Cyberattaque des impôts 2026 : le piratage de la DGFiP
La DGFiP (Direction générale des Finances publiques) a confirmé le 13 août 2026 avoir été victime d'une cyberattaque : un pirate se faisant appeler ZeroBytes revendique le vol de 678 438 lignes de données fiscales (identité, adresse, téléphone, revenu fiscal de référence, taux de prélèvement à la source), obtenues via une intrusion remontant à fin juin. La DGFiP va notifier la CNIL, porter plainte et alerte au risque de phishing. Sources : ministère de l'Économie, iPhoneSoft, KultureGeek, univers-simu.com.
Le contexte
La DGFiP (Direction générale des Finances publiques) a confirmé le 13 août 2026 avoir été victime d’une cyberattaque, au lendemain de la revendication publique d’un pirate se faisant appeler ZeroBytes sur un forum spécialisé dans la revente de données volées. Le pirate affirme avoir dérobé 678 438 lignes de données fiscales : identité, adresse, numéro de téléphone, revenu fiscal de référence et taux de prélèvement à la source.

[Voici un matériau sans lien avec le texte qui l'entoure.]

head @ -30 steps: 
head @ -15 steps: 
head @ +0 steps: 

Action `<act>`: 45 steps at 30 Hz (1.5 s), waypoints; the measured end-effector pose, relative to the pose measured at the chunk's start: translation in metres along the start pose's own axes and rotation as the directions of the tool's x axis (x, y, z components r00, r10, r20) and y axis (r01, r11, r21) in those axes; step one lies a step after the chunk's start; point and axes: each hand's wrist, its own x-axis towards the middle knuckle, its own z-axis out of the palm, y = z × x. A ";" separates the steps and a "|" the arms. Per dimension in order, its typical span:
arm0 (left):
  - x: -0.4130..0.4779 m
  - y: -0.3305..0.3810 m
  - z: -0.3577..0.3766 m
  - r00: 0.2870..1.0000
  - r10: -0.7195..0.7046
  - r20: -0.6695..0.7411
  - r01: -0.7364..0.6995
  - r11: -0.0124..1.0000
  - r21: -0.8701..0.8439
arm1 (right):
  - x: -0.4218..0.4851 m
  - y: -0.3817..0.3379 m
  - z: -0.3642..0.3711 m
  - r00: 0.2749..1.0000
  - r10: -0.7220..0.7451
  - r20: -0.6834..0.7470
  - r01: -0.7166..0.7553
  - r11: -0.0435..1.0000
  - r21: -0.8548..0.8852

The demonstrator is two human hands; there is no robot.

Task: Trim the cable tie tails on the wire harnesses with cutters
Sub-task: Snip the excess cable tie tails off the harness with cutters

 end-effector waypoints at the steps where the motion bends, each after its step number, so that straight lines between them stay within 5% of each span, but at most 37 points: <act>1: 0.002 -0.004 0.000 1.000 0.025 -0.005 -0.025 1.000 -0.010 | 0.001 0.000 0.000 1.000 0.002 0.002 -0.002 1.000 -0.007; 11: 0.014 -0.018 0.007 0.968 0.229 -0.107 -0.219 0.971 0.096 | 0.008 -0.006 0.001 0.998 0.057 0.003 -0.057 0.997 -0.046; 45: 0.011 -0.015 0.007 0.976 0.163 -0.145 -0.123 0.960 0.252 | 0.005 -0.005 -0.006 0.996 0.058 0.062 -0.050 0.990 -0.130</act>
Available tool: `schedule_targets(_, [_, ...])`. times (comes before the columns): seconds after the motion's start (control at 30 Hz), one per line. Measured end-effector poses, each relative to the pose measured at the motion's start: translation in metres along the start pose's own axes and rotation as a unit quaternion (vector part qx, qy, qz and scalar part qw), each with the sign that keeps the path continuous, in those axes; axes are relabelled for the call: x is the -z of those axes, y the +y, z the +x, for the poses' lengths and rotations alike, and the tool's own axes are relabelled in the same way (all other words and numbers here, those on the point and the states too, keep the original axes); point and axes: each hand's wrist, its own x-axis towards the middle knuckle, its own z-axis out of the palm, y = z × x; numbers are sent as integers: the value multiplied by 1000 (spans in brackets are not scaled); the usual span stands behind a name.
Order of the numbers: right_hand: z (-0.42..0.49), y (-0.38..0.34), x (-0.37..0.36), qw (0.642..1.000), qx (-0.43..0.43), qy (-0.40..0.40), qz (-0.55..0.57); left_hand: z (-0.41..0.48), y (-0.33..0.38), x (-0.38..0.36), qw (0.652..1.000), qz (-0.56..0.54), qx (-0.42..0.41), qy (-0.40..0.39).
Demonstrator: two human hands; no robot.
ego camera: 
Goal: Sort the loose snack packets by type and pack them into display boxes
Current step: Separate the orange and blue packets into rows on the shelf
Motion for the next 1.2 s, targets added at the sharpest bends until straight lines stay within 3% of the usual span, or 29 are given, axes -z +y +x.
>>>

Selon le ministère de l’Économie et des Comptes publics, l’intrusion remonte en réalité à fin juin 2026 : des identifiants internes usurpés auraient permis au pirate d’infiltrer plusieurs serveurs avant d’accéder à un VPN donnant accès aux outils internes de la DGFiP. Le décalage de plusieurs semaines entre l’intrusion réelle et sa découverte publique illustre la difficulté à détecter ce type d’attaque avant qu’elle ne soit revendiquée.
Ce n’est pas un incident isolé : entre janvier et février 2026, des identifiants d’agents détournés avaient déjà permis un accès frauduleux à 1,2 million de comptes bancaires via le fichier FICOBA. La DGFiP a annoncé de nouvelles restrictions d’accès à ses systèmes, la notification de l’incident à la CNIL, le dépôt d’une plainte, et une enquête technique en cours avec l’ANSSI pour établir l’ampleur exacte de la compromission. Les personnes concernées doivent recevoir une notification individuelle.
Le risque concret pour les contribuables est le hameçonnage ciblé : des données fiscales réelles permettent de rédiger des messages frauduleux très crédibles se faisant passer pour l’administration. La DGFiP rappelle qu’elle ne demande jamais de coordonnées bancaires, mot de passe ou code de carte par e-mail, SMS ou téléphone. Sources : ministère de l’Économie et des Comptes publics, iPhoneSoft, KultureGeek, univers-simu.com, frenchbreaches.com.